Required work: Check each line of the material for the string "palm", and copy the lines that have it.

Available data:

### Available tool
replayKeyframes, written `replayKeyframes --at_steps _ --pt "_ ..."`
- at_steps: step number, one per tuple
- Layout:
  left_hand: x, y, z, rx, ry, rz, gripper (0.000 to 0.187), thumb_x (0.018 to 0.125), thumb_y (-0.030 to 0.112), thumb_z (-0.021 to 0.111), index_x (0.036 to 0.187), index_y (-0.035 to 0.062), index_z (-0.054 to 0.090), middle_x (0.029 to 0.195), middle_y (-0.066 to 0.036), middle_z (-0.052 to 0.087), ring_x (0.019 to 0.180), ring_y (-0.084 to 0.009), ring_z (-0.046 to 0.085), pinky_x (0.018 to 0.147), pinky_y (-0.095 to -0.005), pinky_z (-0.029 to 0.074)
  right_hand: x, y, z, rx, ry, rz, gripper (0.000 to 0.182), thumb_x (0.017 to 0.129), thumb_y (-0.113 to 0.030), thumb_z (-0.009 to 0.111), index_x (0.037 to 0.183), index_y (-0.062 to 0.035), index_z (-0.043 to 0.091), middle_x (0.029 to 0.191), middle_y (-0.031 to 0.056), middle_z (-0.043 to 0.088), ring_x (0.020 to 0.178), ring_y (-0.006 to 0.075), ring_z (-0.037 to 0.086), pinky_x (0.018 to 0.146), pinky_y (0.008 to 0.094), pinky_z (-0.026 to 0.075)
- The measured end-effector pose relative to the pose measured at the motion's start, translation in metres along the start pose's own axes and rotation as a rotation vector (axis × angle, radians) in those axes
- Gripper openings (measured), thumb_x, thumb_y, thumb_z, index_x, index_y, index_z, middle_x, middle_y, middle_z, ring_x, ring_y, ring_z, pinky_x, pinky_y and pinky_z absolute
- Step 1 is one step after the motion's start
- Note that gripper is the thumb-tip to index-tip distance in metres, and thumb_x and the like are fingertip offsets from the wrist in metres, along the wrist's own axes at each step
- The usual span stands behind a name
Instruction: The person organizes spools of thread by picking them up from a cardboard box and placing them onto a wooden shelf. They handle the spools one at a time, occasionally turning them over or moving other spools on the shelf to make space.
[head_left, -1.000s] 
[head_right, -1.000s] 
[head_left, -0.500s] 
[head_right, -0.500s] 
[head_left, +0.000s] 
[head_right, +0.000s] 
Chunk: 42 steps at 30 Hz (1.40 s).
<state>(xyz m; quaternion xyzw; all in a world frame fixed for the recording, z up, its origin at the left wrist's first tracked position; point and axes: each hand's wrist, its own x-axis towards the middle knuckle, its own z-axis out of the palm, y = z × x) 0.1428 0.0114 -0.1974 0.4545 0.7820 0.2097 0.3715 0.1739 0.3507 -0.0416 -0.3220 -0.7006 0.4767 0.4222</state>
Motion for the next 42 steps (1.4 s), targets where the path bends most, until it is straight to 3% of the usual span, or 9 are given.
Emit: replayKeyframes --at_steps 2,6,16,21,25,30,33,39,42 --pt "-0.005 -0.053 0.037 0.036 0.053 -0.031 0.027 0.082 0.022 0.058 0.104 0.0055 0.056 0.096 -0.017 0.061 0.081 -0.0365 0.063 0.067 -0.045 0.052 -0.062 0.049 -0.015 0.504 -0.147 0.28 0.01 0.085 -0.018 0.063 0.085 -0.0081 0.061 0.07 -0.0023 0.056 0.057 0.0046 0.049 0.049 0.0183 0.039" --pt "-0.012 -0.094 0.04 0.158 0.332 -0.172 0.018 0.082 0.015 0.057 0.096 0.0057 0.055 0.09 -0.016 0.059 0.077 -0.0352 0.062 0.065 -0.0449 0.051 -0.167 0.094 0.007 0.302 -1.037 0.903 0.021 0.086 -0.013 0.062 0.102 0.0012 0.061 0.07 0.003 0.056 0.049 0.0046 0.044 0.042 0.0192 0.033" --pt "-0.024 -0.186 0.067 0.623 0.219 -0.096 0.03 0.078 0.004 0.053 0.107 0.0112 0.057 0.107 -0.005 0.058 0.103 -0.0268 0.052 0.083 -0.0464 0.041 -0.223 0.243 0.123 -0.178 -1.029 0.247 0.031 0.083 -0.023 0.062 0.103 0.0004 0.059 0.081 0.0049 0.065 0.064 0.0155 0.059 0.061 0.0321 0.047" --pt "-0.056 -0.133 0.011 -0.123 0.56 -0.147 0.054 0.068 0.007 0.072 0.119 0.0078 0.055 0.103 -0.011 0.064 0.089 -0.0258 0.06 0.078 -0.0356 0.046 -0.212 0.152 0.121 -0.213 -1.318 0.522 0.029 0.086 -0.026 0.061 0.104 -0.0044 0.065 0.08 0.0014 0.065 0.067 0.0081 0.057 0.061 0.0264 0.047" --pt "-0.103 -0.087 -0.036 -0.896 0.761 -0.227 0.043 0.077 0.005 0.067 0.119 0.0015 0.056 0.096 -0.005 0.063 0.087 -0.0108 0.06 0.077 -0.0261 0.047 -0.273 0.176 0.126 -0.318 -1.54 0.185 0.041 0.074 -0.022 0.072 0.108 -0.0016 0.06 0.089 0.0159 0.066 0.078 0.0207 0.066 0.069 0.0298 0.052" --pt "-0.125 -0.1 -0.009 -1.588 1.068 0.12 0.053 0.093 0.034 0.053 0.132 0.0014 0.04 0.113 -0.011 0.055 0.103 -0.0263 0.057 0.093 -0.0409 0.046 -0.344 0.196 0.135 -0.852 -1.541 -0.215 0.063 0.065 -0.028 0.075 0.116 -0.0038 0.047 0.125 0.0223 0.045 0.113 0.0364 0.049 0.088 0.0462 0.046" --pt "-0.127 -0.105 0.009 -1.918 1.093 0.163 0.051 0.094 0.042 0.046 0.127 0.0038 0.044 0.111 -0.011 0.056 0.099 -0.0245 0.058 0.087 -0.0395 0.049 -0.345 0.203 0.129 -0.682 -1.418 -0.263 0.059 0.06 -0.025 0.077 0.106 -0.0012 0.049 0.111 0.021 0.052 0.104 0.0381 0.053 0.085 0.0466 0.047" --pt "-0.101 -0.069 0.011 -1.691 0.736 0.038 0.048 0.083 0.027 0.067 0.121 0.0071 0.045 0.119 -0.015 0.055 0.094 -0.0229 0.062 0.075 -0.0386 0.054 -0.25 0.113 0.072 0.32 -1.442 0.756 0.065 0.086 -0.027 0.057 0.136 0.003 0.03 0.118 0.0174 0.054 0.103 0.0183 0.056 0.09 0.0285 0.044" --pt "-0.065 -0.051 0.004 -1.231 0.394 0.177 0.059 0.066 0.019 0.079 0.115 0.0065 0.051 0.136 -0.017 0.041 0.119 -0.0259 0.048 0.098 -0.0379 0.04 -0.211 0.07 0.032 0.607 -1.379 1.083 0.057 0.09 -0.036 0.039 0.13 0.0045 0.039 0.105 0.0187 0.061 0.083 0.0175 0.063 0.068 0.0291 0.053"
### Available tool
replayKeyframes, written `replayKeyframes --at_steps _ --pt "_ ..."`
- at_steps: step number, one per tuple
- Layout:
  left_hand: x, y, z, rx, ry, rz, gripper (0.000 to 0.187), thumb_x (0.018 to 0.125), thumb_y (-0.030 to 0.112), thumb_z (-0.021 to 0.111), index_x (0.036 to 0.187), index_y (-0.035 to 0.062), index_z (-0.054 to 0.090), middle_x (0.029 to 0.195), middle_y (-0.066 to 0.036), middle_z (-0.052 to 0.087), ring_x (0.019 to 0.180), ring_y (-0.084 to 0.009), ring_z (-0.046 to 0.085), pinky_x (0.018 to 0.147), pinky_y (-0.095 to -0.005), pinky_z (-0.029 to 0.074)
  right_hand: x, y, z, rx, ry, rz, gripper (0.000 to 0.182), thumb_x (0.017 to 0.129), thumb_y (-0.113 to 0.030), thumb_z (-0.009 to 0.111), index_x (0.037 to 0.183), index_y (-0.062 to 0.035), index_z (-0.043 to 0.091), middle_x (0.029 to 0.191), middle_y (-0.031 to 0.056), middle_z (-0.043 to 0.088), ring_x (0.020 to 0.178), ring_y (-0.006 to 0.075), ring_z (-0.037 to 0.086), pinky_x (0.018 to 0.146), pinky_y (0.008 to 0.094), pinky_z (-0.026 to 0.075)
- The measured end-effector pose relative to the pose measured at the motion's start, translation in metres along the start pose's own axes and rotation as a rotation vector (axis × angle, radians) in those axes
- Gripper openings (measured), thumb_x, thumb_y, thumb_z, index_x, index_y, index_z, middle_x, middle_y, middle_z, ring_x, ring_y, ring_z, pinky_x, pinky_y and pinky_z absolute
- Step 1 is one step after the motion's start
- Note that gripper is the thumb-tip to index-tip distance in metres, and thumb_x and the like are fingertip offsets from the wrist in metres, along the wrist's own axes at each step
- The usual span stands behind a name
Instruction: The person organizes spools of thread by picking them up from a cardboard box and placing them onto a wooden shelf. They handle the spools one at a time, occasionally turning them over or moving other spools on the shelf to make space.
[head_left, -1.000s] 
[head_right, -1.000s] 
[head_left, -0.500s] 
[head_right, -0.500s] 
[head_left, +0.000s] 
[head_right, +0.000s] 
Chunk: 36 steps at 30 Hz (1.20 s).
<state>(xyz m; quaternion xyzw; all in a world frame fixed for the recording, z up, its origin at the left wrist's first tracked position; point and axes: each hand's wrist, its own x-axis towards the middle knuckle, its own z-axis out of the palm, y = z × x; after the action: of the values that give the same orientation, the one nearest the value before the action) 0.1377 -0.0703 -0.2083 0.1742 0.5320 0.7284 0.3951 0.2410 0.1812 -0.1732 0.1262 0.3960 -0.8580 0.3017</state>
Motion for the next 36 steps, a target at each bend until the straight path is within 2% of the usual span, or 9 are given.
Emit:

Task output:
<state>(xyz m; quaternion xyzw; all in a world frame fixed for the recording, z up, its origin at the left wrist's first tracked position; point and axes: each hand's wrist, its own x-axis towards the middle knuckle, its own z-axis out of the palm, y = z × x) 0.1428 0.0114 -0.1974 0.4545 0.7820 0.2097 0.3715 0.1739 0.3507 -0.0416 -0.3220 -0.7006 0.4767 0.4222</state>
<state>(xyz m; quaternion xyzw; all in a world frame fixed for the recording, z up, its origin at the left wrist's first tracked position; point and axes: each hand's wrist, its own x-axis towards the middle knuckle, its own z-axis out of the palm, y = z × x; after the action: of the values that give the same orientation, the one nearest the value before the action) 0.1377 -0.0703 -0.2083 0.1742 0.5320 0.7284 0.3951 0.2410 0.1812 -0.1732 0.1262 0.3960 -0.8580 0.3017</state>

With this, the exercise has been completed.